Question

A tunnel is dug inside the earth across one of its diameters. Radius of earth is $R$ and its mass is $M$. A particle is projected inside the tunnel with velocity $\sqrt{\frac{2GM}{R}}$ from one of its ends then maximum velocity attained by the particle in the subsequent motion is (assuming tunnel to be frictionless)

• A. $\sqrt{\frac{GM}{R}}$
• B. $\sqrt{\frac{3GM}{R}}$
• C. $\sqrt{\frac{2GM}{R}}$
• D. $\sqrt{\frac{5GM}{R}}$

Answer 1

The correct option is B $\sqrt{\frac{3GM}{R}}$

Given velocity at one the end of the tunnel,

$u=\sqrt{\frac{GM}{R}}$

The maximum velocity will be achieved at the centre of the tunnel.

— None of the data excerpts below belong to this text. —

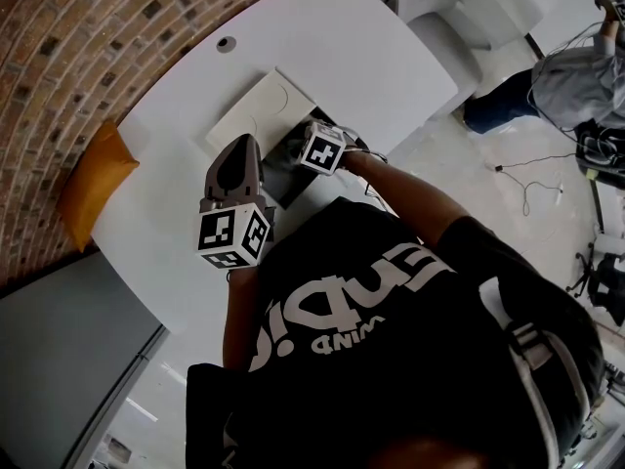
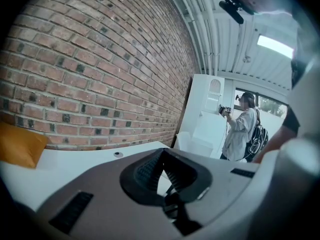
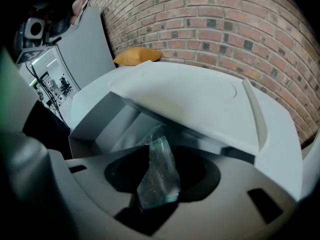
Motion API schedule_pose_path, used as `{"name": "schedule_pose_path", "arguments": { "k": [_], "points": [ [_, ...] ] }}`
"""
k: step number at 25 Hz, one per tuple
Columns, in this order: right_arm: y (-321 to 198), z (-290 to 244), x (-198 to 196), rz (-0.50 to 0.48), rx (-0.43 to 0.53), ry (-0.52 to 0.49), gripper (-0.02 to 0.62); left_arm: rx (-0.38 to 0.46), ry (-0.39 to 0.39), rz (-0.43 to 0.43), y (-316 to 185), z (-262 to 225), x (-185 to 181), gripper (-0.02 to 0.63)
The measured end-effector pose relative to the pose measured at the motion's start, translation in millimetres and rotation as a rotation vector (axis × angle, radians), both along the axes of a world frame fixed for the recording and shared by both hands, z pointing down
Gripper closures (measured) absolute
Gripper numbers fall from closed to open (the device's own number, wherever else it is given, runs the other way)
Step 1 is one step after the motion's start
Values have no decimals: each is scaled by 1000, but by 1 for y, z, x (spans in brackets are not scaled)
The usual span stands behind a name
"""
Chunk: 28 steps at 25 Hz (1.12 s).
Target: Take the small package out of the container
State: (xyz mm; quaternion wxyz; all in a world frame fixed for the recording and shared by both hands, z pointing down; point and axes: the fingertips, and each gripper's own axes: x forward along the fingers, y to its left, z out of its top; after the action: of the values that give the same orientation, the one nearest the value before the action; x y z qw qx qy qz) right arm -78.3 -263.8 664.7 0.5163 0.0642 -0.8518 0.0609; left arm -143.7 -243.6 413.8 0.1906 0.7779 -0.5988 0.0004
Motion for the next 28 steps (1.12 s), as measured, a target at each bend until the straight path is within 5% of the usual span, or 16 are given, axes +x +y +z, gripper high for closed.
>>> {"name": "schedule_pose_path", "arguments": {
  "k": [28],
  "points": [
    [10,-6,12,16,-47,7,563,-17,3,-4,0,6,-1,598]
  ]
}}
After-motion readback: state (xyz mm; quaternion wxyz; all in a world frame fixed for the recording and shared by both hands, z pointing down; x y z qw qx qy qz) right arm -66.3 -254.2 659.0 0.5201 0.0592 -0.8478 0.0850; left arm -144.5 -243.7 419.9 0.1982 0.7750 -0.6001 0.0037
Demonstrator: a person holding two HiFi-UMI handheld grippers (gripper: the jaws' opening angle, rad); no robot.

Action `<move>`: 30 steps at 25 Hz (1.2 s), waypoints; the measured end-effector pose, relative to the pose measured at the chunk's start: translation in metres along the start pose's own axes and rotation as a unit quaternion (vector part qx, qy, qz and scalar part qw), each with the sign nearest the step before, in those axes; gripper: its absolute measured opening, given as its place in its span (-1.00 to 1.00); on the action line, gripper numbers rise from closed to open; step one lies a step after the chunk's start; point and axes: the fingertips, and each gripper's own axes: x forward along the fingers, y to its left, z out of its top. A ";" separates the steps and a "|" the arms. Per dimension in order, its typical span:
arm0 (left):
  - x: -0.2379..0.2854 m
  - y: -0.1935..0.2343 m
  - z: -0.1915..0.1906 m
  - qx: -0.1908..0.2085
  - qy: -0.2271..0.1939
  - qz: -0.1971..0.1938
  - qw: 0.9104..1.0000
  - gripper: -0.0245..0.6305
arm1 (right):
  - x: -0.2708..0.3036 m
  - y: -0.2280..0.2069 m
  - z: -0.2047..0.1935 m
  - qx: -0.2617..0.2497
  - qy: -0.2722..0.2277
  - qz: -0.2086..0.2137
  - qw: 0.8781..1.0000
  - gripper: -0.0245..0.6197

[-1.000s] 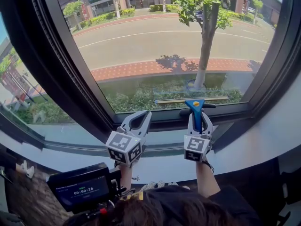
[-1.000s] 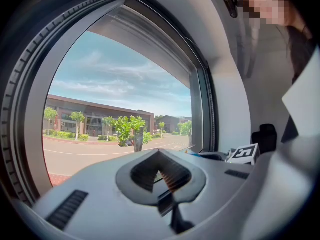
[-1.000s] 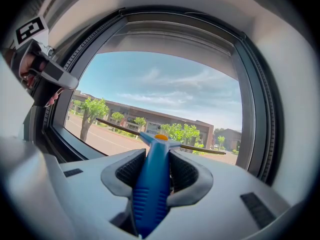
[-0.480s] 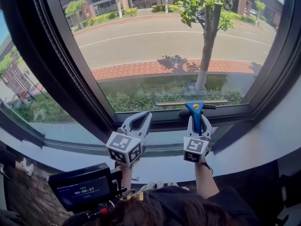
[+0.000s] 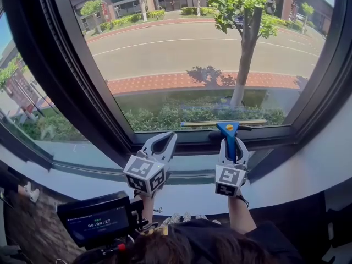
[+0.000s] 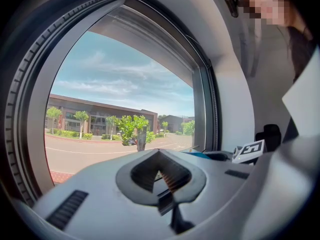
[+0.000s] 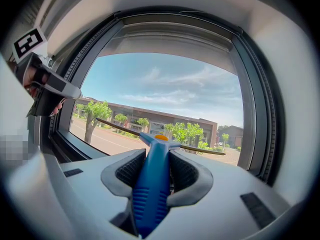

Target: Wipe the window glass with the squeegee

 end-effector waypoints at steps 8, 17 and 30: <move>0.001 -0.004 0.009 0.005 -0.014 0.028 1.000 -0.92 | -0.009 -0.008 0.010 -0.009 -0.011 0.024 1.000 -0.48; -0.012 -0.017 -0.001 0.003 -0.010 0.068 0.998 -0.92 | -0.018 -0.021 0.014 -0.007 -0.026 0.037 0.999 -0.48; -0.035 0.038 -0.009 -0.004 -0.018 0.042 0.999 -0.92 | -0.015 0.025 0.051 0.002 -0.041 0.018 0.999 -0.48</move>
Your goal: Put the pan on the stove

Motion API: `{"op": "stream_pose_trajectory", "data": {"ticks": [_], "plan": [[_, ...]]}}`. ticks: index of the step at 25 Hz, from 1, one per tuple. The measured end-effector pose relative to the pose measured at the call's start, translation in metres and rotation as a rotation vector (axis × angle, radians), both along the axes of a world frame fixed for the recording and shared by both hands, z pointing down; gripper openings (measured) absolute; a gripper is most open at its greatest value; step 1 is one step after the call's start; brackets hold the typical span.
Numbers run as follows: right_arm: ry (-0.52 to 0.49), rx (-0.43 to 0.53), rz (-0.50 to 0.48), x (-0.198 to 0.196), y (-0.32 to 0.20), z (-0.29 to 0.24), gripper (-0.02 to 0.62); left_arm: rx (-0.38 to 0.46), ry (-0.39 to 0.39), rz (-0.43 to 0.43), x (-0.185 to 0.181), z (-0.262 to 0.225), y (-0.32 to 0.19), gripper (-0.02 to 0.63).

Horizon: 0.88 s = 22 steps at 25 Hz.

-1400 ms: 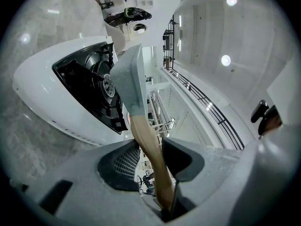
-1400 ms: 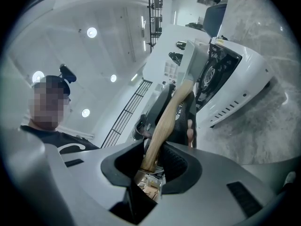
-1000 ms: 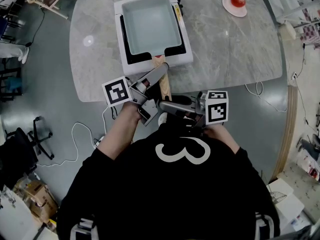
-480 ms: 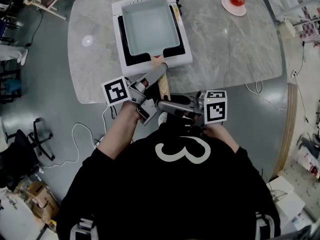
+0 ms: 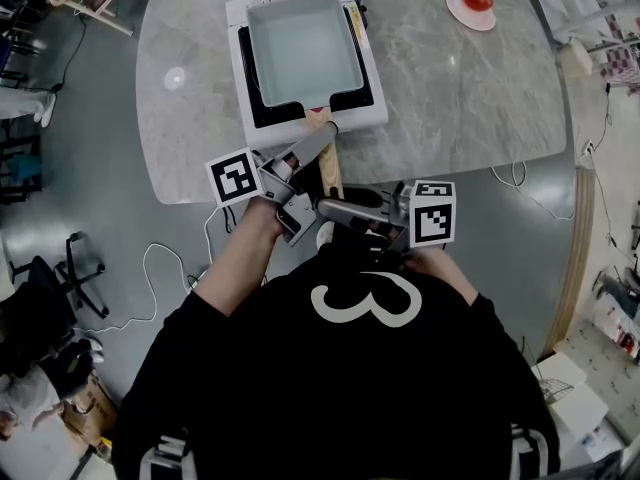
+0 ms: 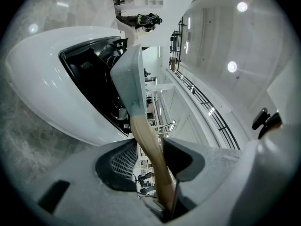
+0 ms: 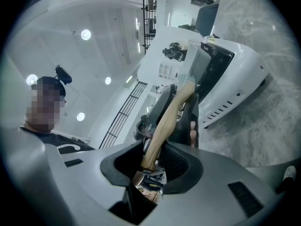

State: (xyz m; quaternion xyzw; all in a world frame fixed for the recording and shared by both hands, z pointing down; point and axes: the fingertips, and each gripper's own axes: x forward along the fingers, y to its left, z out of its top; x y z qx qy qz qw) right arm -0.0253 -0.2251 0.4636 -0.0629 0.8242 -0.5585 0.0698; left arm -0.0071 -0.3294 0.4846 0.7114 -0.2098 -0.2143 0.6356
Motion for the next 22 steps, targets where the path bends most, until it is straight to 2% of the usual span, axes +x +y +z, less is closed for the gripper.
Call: {"op": "stream_pose_trajectory", "data": {"ticks": [10,17,22], "plan": [[-0.029,-0.021,0.032,0.0006,0.0010,-0.0005,0.104,0.031,-0.040,-0.017,-0.0035,0.0012,-0.0010,0.198],[0.000,-0.001,0.063,0.0036,-0.0039,0.0009,0.177,0.044,-0.036,-0.022,-0.0046,0.0001,-0.0012,0.244],[0.020,0.015,0.077,0.0050,0.0000,0.0025,0.201,0.045,-0.031,-0.036,-0.0092,-0.0014,0.0010,0.261]]}}
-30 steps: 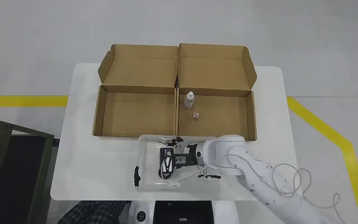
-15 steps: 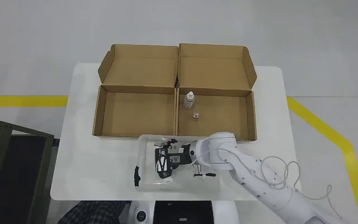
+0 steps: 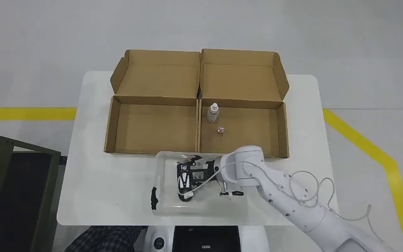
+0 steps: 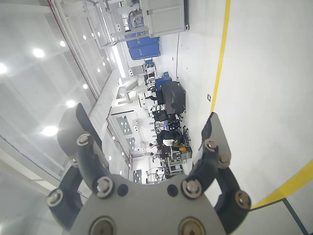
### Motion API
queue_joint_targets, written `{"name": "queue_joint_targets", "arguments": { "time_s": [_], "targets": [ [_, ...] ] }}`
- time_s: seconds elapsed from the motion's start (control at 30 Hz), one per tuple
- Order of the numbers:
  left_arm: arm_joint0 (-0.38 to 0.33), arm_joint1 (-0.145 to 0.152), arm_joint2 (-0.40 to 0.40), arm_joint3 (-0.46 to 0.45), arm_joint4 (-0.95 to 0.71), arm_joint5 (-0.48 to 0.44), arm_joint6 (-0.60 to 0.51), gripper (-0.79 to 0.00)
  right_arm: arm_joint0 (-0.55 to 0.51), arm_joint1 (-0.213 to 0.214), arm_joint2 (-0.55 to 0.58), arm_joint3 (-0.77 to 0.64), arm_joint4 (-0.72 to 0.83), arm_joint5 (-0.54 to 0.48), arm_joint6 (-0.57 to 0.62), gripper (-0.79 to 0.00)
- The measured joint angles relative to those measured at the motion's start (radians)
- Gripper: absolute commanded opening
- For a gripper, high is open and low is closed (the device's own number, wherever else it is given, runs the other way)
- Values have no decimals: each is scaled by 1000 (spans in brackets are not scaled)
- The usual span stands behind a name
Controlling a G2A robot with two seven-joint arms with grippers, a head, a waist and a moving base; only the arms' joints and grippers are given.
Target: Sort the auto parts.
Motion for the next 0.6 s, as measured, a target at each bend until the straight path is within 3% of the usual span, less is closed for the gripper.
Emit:
{"name": "queue_joint_targets", "arguments": {
  "time_s": [0.6],
  "targets": [
    [0, 0, 0, 0, 0, 0, 0, 0, 48, -38, -66, 109, -20, -2, -42, -409]
  ]
}}
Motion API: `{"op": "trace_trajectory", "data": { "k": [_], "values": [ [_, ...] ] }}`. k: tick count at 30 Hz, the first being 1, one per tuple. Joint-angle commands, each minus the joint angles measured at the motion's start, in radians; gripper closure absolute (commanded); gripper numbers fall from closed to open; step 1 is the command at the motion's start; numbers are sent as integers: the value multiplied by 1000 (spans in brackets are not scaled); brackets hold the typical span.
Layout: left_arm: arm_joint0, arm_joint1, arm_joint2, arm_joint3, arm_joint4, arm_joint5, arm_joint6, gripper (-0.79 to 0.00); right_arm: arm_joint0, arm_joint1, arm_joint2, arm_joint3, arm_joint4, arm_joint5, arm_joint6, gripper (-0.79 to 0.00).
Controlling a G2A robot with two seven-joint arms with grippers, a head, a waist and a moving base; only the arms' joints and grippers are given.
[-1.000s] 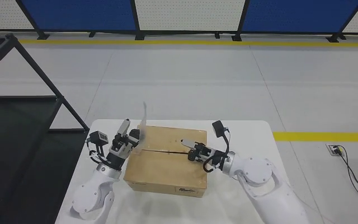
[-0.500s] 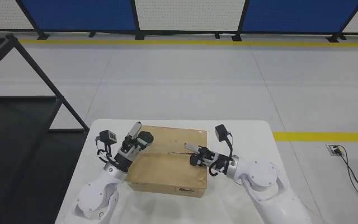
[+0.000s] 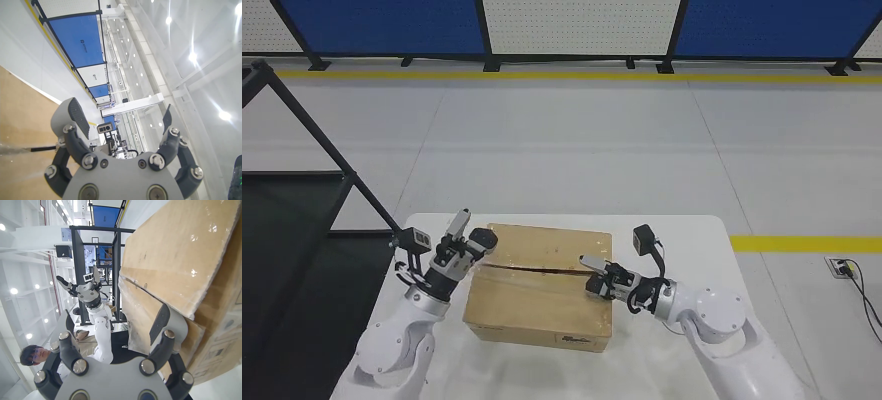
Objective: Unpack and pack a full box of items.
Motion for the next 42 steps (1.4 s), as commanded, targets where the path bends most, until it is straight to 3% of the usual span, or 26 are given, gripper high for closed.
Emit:
{"op": "trace_trajectory", "data": {
  "k": [1,6,11,15,19,31,42],
  "values": [
    [8,7,-37,-1,-13,19,-49,-785,3,0,1,2,3,0,3,-785],
    [22,27,-127,19,-53,99,-204,-785,11,3,4,7,5,2,12,-785],
    [-13,48,-187,77,-29,203,-339,-785,18,5,5,7,4,2,23,-785],
    [-65,64,-204,132,-2,288,-441,-785,25,7,4,6,-1,3,31,-785],
    [-109,72,-169,172,63,295,-491,-785,31,8,3,6,-5,7,37,-785],
    [-181,71,-69,250,110,260,-489,-785,8,18,15,-23,-3,41,59,-785],
    [-205,73,-35,280,107,243,-488,-785,-76,42,86,-102,-21,121,42,-785]
  ]
}}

Let the velocity at the centre of the tunnel be $v$.

Now, applying energy conservation principle between these two points, we get

$\frac{1}{2}m{u}^2+\frac{-GMm}{R}=\frac{1}{2}m{v}^2+\frac{-3GMm}{2R}$

$\Rightarrow \frac{1}{2}m{\left(\sqrt{\frac{2GM}{R}}\right)}^2+\left(\frac{-GMm}{R}\right)=\frac{1}{2}m{v}^2+m\left(\frac{-3}{2}\frac{GM}{R}\right)$

$\Rightarrow \frac{1}{2}m{v}^2=\frac{3}{2}\frac{GMm}{R}$

$\therefore v=\sqrt{\frac{3GM}{R}}$

Hence, option (b) is the correct answer.